* [WORK INSTRUCTIONS]
Would you copy the line that includes "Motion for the" and every line that follows it, down to the last line of the listing below, exactly as they stand?

______________________________

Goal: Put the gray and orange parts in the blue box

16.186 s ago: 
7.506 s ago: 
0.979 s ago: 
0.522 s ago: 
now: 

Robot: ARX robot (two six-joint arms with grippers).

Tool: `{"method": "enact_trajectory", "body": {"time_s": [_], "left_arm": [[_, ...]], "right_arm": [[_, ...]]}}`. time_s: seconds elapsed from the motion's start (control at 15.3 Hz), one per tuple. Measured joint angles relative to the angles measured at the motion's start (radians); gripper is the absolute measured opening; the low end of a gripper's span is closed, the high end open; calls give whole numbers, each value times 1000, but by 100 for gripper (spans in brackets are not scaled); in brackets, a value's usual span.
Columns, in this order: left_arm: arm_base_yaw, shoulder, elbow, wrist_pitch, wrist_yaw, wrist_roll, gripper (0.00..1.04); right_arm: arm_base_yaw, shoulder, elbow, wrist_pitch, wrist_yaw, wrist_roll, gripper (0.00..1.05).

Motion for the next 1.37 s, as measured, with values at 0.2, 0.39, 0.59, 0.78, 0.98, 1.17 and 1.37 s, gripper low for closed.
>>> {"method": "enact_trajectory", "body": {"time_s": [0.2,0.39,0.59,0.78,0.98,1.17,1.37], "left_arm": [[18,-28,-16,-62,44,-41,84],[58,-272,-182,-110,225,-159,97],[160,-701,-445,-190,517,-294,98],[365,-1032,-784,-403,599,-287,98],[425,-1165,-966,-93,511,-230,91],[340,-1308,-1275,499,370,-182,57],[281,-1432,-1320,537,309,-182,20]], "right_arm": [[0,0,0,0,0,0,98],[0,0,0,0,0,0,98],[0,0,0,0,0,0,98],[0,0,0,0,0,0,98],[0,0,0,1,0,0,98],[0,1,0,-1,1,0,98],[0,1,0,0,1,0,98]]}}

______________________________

* [WRITTEN RESPONSE]
Motion for the next 1.37 s, as measured, with values at 0.2, 0.39, 0.59, 0.78, 0.98, 1.17 and 1.37 s, gripper low for closed.
>>> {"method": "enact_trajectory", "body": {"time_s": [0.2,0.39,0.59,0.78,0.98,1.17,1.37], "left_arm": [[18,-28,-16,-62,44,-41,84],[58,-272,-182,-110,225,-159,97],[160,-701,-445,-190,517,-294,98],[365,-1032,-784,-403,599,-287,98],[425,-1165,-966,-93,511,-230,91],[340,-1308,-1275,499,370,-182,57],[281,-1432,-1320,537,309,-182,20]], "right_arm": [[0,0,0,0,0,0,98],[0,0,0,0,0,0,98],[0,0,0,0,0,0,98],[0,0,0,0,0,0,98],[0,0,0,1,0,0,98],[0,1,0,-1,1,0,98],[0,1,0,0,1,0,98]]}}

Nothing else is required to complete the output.